Henna shook her head. ‘She’s a bully. She wanted the drama. She wanted the responsibility for ending my relationship with Nils. I refused to give her that.’

He understood the logic, had now seen enough of Viveca to know that Henna was right. But that kind of hurt, that kind of devastation...to keep it all locked in and not let it out...he knew the toll it took.

‘I’m sorry,’ he said, for asking, for forcing her to admit such a thing, and for such an awful thing to have happened to her. He could see the hurt and betrayal simmering beneath the cloudy honey colour of her eyes and recognised that particular brand of poison.

She nodded, accepting his apology even through the clawing sense of shame and hurt unspooling in her chest. She’d never told anyone what had happened with Nils, the betrayal one so shocking that it had spread a numbness through her. A shock so close to grief that for just a moment, in that bedroom, she’d been tempted to ignore the earring.
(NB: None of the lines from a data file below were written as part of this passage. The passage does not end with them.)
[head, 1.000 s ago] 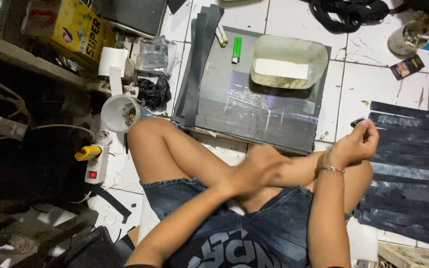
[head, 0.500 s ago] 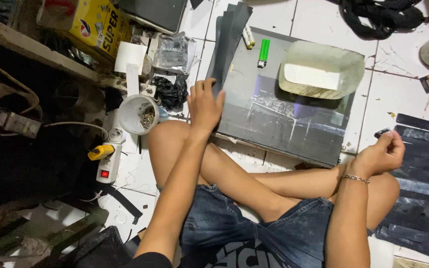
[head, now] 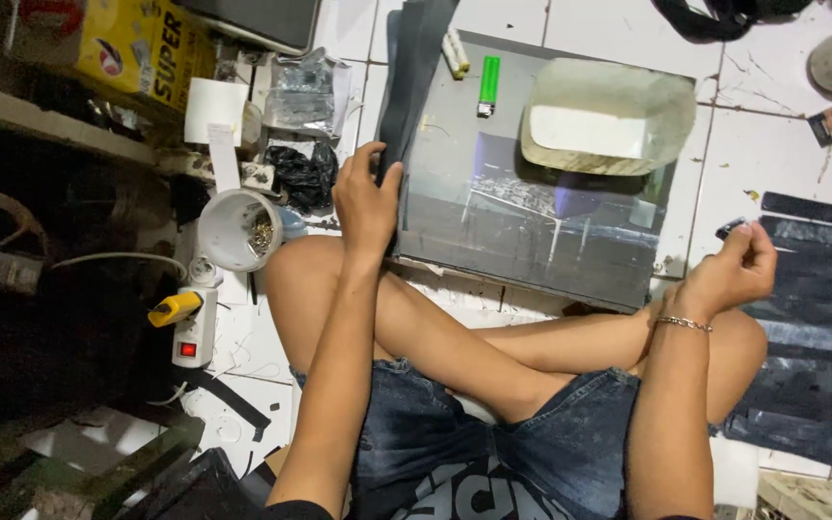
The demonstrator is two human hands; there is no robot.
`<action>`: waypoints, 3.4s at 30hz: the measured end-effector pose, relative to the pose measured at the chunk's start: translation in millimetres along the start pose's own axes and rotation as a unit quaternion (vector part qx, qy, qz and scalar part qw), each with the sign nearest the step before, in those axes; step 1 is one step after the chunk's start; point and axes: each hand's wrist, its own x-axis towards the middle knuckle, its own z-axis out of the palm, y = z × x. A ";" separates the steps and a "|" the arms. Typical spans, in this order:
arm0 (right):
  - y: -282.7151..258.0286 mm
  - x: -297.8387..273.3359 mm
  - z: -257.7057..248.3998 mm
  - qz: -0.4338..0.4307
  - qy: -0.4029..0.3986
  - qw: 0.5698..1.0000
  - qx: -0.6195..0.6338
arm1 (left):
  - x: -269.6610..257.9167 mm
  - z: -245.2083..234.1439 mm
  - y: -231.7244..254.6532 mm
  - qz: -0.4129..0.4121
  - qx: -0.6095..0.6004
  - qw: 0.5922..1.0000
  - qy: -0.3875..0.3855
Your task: Apply glue to leather strips and press them together to bond.
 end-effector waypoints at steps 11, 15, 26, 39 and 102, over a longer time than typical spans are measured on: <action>5.2 0.6 -8.9 0.036 -0.029 0.999 0.001 | -4.2 2.1 -6.6 -0.034 -0.095 0.994 0.034; -1.1 -2.3 -9.0 0.056 -0.031 0.998 0.019 | -7.6 0.6 -10.2 -0.036 -0.126 0.991 0.030; -26.4 -14.6 -17.7 0.107 -0.017 0.993 0.050 | -7.8 15.9 -24.5 0.061 0.031 0.997 0.030; -59.3 -21.5 -28.0 0.201 -0.013 0.978 0.049 | -11.9 10.1 -19.5 0.034 -0.034 0.998 0.030; -59.5 -54.6 -21.3 0.321 -0.406 0.631 0.579 | -90.8 -25.8 139.2 0.105 -0.273 0.928 -0.232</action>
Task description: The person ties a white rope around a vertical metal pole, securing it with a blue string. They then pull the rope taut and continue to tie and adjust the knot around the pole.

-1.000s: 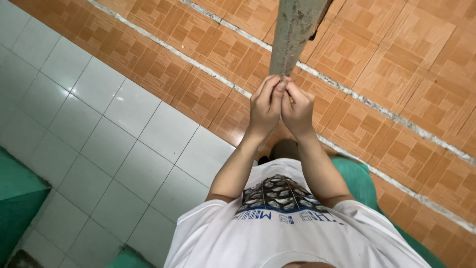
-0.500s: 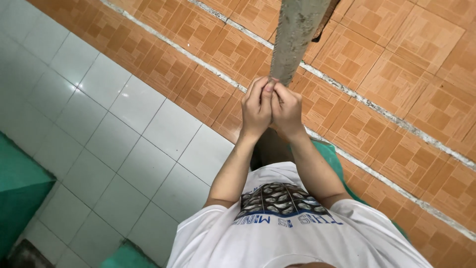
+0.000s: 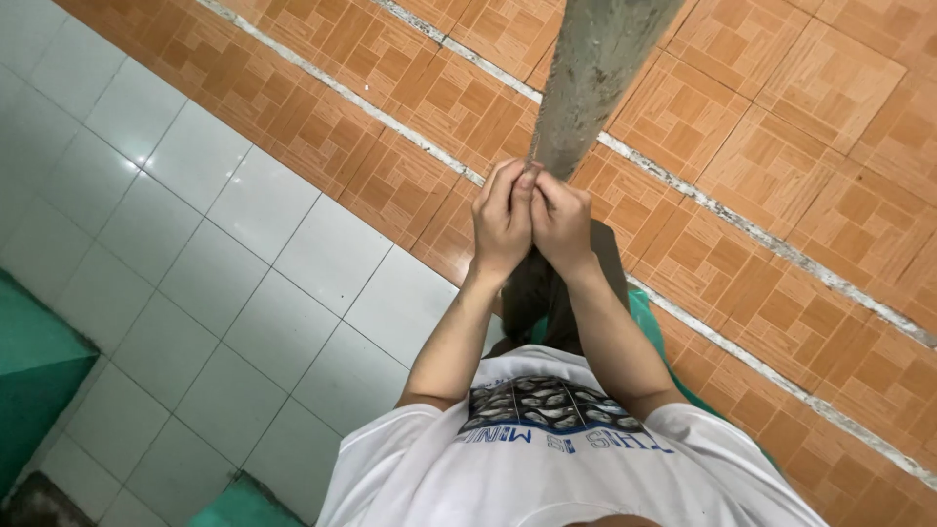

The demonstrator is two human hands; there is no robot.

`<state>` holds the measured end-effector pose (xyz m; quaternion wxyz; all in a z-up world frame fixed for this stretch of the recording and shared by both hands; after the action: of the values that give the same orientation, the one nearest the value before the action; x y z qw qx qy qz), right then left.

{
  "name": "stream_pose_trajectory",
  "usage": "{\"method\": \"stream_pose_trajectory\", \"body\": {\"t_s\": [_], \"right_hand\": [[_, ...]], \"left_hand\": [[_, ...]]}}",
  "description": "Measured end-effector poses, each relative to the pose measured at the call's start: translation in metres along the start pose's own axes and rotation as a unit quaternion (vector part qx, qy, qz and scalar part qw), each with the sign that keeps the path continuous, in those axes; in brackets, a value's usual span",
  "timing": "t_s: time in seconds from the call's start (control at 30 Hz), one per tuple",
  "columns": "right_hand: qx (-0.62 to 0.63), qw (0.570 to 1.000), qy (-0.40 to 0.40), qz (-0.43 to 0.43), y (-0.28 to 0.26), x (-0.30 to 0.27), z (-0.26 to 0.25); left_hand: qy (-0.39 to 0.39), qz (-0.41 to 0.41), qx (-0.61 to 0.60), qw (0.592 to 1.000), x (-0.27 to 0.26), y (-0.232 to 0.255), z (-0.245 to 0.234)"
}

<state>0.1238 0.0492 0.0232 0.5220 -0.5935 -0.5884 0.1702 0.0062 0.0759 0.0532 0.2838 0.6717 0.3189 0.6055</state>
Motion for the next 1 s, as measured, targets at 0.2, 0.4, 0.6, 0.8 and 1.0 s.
{"method": "stream_pose_trajectory", "body": {"t_s": [0.2, 0.4, 0.6, 0.8, 1.0], "right_hand": [[-0.014, 1.000, -0.016, 0.005, -0.004, 0.000, -0.005], [0.013, 0.996, -0.074, -0.046, -0.016, 0.004, -0.013], [0.040, 0.988, -0.111, -0.102, -0.049, 0.031, -0.044], [0.105, 0.973, -0.145, -0.142, -0.119, 0.070, -0.094], [0.138, 0.966, -0.166, -0.142, -0.123, 0.100, -0.102]], "left_hand": [[-0.024, -0.020, 0.035, 0.999, -0.004, -0.002, 0.004], [0.022, 0.026, 0.033, 0.999, 0.018, 0.041, 0.002], [0.064, 0.078, 0.008, 0.995, 0.024, 0.043, 0.013], [0.059, 0.132, 0.072, 0.987, 0.088, 0.121, 0.006], [0.050, 0.180, 0.246, 0.951, 0.096, 0.135, 0.010]]}}
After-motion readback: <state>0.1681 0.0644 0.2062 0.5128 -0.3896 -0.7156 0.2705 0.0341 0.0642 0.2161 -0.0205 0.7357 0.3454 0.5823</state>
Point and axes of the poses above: each hand's wrist, its own x-axis towards the middle knuckle, its own z-axis out of the palm, y = z × x, the point moved 9 cm from there along x, towards the middle knuckle, and after that the axes turned 7 degrees about z, right-handed, at the moved point
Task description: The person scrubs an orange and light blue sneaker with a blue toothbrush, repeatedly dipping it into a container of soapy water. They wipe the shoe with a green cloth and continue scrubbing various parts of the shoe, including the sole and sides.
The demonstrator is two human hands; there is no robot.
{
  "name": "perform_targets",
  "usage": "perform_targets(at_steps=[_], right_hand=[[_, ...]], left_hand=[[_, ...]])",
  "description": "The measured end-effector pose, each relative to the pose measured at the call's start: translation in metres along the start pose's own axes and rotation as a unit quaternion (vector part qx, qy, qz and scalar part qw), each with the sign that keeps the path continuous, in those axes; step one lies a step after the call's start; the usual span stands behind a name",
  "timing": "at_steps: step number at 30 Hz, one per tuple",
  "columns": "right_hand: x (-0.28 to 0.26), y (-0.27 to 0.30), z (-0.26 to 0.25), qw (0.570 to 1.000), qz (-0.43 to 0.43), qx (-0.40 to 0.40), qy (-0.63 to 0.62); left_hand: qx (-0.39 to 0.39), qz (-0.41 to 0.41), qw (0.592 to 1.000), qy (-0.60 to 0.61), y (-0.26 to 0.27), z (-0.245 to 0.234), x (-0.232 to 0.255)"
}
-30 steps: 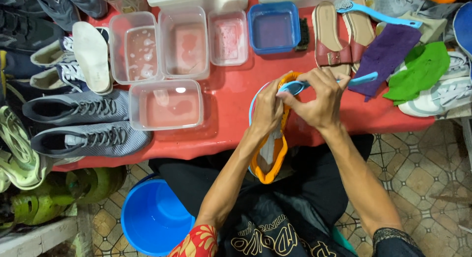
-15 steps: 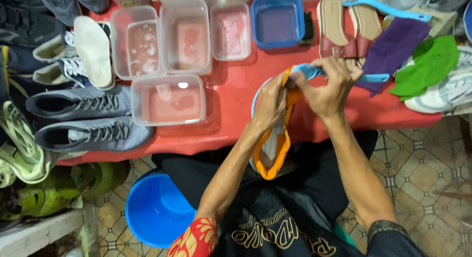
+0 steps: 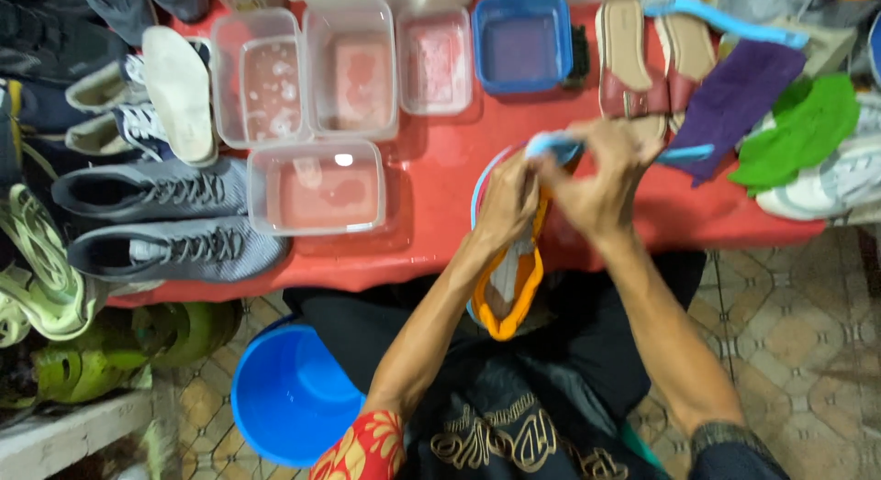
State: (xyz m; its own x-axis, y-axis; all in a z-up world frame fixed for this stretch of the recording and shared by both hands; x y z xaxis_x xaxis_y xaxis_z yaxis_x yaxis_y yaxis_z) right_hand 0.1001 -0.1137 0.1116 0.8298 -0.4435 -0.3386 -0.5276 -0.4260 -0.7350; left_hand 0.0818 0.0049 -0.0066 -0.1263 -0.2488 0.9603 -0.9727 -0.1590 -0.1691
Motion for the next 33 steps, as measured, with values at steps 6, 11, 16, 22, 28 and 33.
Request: perform_targets(at_steps=[6, 11, 16, 22, 28, 33], right_hand=[[0.042, 0.029, -0.005, 0.994, 0.112, 0.000, 0.000], [0.026, 0.096, 0.010, 0.954, 0.245, -0.055, -0.162], [-0.010, 0.122, 0.010, 0.879, 0.375, -0.200, -0.218], [-0.015, 0.140, 0.012, 0.852, 0.414, -0.236, -0.218], [-0.009, 0.176, 0.015, 0.810, 0.492, -0.232, -0.219], [-0.010, 0.191, 0.012, 0.827, 0.474, -0.221, -0.206]], left_hand=[[0.012, -0.018, 0.998, 0.064, -0.002, -0.031, 0.057], [0.034, -0.013, 0.998, 0.043, 0.017, -0.052, 0.055], [0.038, -0.006, 0.999, 0.027, 0.060, -0.072, 0.070], [0.007, 0.002, 1.000, -0.021, 0.102, -0.073, 0.067], [0.030, -0.049, 0.998, -0.010, 0.123, -0.067, 0.058], [0.055, -0.041, 0.998, -0.008, 0.143, -0.061, 0.051]])
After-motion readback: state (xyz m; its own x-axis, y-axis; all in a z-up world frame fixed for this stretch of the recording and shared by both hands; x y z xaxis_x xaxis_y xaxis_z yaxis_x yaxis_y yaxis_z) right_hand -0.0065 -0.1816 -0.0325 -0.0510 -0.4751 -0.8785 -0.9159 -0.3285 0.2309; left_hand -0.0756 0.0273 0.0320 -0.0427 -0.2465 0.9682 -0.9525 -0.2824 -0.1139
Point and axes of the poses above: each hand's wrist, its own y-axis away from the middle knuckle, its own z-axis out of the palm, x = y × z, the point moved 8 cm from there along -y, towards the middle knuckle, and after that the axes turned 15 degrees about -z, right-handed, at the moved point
Yes, she’d felt the hot sting of humiliation because Nils had slept with Viveca, but the deeper cut, the real source of shame was that for one moment she’d considered disregarding it. Her longing for safety and security, for a home where she was loved once more was so strong she would have lied to herself and deny that she’d ever seen the earring.

Even Freya didn’t know about Nils, the entire situation over and done with before her return from university in Switzerland. And when Freya had come back she’d been so broken-hearted by the lie that had severed her burgeoning relationship with Kjell that Henna had had no time to wallow in her own heartache, moving into her role and lodgings at the Palace immediately.

How could she explain the devastating loss of a future she had believed in because she’d been so utterly convinced it wassafe? The way that it had crumbled everything around her and beneath her and left her shaking for months after. How everything had suddenly felt less real than the fantasy of a future she had created where she would be happy.

Nils had been her future, her safe harbour and her security. Viveca had destroyed that, and she still didn’t know what she’d done to make her stepsister do such a thing. Logically, Henna had told herself, it had been better to find out the nature of her fiancé before she’d married him. And she had been so utterly thankful to throw herself into royal service, which gave her a home and a purpose. But in her most secret heart she wondered if she had forged a bond with Nils because of the future she’d thought he could offer her. Maybe if she hadn’t lost her father at such a young age, if Marcella and Viveca hadn’t been so cruel, it wouldn’t have impacted her so severely. But it had made her determined never to build her safety, herhome, around one man ever again.

‘Did Natassia really have a family emergency?’

Henna felt Aleksander’s eyes watching her reaction to his question and decided to go with the truth. ‘I’d say the chances are fifty-fifty at this point.’

‘Interesting,’ he said, spearing the delicate flesh of the salmon with more enthusiasm than he’d seemed to give his date.

‘Well, it might have something to do with the rumours about you and Reina—’

‘Michaels!’ Aleksander said, snapping his fingers in recollection.